![AdBlock](https://cdn01.dziennikwschodni.pl/media/user/adblock-logos.png)
![](https://cdn01.dziennikwschodni.pl/media/news/2024/2024-12/03e233a6681afaebca6ddaced5cbaebd_std_crd_830.jpg)
Ocieplanie domu na pewno nie miało zakończyć się w ten sposób. Niestety, ale splot okoliczności spowodował wybuch pianki montażowej. Dwóch mężczyzn jest w stanie ciężkim w szpitalu.
![AdBlock](https://cdn01.dziennikwschodni.pl/media/user/adblock-logos.png)
Parczewska policja otrzymała zgłoszenie o niebezpiecznym zdarzeniu w gminie Milanów w sobotę o godz. 10. - 50 – letni właściciel posesji wraz z 41 – letnim kolegą wykonywali prace dociepleniowe stropu przy pomocy natryskowych pianek montażowych. Pomieszczenie, w którym przebywali było zamknięte i nie posiadało wentylacji. Z niewyjaśnionych przyczyn, prawdopodobnie doszło do wybuchu żarówki oraz gazów wytworzonych z użytkowania pianki- relacjonuje sierżant sztabowy Ewelina Semeniuk z parczewskiej komendy. Uszkodzony został strop oraz ściany wewnętrzne i elewacja budynku.
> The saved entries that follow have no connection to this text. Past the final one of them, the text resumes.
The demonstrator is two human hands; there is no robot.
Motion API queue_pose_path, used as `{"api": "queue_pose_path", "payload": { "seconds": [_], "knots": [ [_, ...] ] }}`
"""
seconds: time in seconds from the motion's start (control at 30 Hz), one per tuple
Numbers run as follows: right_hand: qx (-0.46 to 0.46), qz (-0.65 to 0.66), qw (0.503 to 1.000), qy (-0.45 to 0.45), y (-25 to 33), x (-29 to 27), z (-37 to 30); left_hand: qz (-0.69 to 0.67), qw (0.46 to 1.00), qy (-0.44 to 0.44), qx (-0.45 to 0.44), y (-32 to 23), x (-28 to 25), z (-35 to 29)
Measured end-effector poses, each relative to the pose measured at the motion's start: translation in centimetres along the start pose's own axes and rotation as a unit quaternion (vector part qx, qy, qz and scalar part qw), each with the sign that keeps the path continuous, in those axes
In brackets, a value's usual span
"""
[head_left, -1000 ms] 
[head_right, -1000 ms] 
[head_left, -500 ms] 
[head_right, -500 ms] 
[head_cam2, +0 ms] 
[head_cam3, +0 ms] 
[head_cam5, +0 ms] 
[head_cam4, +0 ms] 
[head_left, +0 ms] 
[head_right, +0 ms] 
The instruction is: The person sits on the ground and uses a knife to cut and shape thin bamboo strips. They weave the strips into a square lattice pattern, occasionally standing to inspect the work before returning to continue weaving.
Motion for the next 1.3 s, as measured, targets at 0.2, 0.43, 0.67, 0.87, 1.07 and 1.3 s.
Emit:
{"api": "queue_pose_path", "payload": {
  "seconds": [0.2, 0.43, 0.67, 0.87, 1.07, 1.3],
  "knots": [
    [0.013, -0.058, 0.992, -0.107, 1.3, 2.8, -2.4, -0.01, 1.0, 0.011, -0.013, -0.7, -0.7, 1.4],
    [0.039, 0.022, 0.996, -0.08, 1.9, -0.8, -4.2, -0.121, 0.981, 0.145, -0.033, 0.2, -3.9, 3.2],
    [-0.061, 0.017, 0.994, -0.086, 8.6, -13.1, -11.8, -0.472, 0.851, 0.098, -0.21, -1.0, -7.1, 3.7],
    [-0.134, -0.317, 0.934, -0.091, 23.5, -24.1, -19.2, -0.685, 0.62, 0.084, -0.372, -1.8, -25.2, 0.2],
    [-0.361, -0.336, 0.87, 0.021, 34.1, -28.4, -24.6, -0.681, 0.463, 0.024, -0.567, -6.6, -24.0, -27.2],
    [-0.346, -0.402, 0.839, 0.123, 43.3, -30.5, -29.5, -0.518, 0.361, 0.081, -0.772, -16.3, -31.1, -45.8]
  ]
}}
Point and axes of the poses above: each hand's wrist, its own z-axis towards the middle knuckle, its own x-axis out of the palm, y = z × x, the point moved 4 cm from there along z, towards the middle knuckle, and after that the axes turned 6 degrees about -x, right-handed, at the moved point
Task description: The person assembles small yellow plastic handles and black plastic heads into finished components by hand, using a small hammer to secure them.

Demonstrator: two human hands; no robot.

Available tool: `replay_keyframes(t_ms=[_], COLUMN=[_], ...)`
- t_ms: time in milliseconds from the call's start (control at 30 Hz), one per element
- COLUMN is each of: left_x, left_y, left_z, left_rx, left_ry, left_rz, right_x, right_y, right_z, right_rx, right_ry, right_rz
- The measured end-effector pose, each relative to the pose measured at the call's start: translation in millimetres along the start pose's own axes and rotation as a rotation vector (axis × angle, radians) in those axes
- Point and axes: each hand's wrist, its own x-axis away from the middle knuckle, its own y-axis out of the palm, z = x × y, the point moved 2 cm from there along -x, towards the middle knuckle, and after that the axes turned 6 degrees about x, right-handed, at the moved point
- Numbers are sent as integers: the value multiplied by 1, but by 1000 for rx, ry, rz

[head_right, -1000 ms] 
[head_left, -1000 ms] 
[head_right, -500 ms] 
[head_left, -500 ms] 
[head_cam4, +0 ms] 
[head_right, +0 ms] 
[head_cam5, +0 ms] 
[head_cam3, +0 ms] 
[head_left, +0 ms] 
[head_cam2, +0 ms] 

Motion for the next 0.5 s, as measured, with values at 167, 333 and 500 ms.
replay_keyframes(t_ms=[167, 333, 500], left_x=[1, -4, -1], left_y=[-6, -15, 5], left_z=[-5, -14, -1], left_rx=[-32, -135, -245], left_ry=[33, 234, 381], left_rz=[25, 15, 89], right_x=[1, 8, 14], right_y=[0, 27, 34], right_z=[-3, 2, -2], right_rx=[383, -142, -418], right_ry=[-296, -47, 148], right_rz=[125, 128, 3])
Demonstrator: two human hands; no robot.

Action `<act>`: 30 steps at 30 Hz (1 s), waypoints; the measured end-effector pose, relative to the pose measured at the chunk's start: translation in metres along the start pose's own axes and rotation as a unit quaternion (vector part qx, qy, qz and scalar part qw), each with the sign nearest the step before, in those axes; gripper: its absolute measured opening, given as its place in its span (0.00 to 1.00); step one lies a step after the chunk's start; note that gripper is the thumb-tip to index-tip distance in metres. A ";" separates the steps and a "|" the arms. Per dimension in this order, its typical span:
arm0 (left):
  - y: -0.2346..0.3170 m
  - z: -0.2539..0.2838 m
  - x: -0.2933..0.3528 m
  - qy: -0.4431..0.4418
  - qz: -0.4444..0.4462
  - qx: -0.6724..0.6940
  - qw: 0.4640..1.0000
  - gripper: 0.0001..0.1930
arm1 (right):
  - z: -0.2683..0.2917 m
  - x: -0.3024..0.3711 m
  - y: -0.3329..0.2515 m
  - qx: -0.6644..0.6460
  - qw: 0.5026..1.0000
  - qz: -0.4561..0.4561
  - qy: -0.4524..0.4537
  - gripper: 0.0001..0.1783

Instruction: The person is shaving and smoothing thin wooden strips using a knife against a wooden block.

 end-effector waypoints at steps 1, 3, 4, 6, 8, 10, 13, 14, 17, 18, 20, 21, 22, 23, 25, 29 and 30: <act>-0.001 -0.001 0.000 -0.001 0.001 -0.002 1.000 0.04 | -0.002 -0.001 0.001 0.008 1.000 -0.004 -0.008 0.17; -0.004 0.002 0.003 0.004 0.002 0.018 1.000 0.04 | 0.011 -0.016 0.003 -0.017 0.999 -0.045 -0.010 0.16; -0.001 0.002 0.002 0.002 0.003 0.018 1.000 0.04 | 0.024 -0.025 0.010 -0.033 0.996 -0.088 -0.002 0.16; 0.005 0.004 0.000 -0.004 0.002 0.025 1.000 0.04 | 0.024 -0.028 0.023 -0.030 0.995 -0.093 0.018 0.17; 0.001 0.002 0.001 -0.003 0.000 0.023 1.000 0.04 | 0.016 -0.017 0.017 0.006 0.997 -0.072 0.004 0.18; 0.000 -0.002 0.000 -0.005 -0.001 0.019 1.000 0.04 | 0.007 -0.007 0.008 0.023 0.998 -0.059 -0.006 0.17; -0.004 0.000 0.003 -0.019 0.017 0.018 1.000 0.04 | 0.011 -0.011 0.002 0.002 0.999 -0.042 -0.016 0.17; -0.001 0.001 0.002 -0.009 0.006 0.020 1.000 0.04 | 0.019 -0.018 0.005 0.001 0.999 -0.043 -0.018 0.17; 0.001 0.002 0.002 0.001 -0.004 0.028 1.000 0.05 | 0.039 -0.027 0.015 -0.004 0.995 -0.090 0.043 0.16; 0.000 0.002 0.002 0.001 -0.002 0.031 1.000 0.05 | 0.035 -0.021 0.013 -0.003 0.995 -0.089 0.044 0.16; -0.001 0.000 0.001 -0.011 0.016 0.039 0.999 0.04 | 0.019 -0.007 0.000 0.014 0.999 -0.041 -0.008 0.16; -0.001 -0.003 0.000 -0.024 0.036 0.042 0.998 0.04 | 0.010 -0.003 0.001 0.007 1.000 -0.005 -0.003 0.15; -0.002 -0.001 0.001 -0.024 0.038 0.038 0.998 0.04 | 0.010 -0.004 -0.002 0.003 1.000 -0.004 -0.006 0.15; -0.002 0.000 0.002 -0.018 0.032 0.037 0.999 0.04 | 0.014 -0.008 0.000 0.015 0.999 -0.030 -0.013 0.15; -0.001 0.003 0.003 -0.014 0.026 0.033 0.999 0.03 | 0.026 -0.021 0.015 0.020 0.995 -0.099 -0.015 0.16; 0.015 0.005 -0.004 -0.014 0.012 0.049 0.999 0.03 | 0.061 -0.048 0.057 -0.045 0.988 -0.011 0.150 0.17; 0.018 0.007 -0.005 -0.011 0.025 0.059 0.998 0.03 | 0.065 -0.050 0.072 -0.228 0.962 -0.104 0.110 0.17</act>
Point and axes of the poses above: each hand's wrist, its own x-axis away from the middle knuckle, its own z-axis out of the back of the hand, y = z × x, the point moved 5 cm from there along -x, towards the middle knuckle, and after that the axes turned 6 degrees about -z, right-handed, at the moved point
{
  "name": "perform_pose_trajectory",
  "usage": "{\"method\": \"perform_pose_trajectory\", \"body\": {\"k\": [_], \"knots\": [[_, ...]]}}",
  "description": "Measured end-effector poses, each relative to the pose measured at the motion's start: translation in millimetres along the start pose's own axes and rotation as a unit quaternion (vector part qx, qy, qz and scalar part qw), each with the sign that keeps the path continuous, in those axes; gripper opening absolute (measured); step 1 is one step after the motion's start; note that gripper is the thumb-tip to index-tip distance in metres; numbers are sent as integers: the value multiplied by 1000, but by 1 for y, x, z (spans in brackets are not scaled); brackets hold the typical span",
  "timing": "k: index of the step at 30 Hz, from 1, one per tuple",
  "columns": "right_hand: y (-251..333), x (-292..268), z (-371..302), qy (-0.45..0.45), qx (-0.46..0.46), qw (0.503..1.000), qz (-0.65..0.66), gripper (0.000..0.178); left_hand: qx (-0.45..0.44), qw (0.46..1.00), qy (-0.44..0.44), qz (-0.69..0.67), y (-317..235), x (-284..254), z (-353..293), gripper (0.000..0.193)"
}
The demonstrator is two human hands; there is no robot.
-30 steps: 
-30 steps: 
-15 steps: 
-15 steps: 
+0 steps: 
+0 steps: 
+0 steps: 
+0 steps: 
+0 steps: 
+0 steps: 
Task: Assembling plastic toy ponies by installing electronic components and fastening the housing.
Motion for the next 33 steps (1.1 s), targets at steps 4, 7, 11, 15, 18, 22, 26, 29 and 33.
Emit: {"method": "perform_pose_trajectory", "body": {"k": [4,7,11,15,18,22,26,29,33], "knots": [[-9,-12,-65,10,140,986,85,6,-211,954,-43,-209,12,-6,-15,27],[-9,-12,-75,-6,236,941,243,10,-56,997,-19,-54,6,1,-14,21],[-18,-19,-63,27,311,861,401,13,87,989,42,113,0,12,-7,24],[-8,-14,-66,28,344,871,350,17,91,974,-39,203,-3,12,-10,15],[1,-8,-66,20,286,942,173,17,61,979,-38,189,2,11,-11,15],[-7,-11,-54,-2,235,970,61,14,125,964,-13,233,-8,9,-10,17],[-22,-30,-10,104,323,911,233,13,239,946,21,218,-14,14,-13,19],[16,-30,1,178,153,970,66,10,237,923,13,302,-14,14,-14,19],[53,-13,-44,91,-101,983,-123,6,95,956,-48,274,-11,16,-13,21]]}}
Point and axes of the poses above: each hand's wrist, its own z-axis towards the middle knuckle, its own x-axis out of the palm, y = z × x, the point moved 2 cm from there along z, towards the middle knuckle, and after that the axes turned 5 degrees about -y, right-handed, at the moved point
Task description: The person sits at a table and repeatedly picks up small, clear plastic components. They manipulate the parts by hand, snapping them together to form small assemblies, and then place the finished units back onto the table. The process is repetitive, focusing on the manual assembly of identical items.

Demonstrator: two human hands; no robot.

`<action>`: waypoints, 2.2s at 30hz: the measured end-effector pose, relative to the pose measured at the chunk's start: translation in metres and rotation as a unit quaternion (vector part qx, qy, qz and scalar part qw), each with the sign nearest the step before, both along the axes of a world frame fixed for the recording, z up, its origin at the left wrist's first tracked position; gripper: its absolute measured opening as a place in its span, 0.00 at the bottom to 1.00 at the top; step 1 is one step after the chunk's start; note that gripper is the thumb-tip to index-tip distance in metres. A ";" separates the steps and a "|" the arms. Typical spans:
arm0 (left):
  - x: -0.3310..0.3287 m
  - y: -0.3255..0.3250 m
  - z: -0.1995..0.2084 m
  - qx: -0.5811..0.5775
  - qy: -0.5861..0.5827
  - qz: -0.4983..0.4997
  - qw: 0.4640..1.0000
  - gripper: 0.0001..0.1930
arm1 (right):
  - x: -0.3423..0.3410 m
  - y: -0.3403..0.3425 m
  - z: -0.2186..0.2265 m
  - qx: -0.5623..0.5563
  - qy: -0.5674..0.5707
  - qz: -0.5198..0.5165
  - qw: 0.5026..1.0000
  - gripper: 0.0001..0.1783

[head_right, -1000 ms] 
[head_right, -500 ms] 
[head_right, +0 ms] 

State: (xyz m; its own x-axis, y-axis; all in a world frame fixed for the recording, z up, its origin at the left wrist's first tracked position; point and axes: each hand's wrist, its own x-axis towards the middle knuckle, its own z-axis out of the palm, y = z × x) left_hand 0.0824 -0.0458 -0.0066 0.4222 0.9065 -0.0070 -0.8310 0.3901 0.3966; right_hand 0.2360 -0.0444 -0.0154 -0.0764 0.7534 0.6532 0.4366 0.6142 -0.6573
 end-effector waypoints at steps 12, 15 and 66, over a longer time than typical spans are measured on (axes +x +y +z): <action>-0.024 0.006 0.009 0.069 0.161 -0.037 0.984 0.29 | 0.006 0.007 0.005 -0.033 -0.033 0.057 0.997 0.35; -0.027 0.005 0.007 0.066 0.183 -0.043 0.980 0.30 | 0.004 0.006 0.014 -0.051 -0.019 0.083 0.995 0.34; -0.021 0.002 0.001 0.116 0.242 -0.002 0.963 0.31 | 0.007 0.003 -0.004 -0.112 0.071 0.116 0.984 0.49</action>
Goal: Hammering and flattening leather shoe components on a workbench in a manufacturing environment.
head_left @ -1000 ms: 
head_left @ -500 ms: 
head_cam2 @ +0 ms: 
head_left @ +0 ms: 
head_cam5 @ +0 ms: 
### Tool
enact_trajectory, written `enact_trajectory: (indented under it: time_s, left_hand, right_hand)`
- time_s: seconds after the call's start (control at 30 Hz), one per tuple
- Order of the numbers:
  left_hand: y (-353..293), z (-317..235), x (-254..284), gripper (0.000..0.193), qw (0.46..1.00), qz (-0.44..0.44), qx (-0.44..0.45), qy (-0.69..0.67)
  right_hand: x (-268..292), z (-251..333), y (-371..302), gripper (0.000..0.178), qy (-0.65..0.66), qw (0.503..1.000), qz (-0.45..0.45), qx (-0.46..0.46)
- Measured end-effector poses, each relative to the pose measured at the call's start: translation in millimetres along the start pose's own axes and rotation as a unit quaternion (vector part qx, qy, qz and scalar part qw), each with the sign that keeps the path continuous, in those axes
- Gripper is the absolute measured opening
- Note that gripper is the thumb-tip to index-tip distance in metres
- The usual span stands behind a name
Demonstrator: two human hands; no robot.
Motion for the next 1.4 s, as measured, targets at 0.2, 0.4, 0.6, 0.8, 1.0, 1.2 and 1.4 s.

Mężczyźni z poważnymi obrażeniami ciała, w stanie zagrażającym życiu trafili do szpitala w Łęcznej. W domu podczas wybuchu była jeszcze żona właściciela, ale na szczęście nie odniosła obrażeń.
- Decyzją Powiatowego Inspektora Nadzoru Budowlanego nieruchomość została wyłączona z użytkowania oraz przebywania- zaznacza rzeczniczka policji.
Jednocześnie przypomina o stosowaniu przepisów BHP podczas prac remontowych lub budowlanych.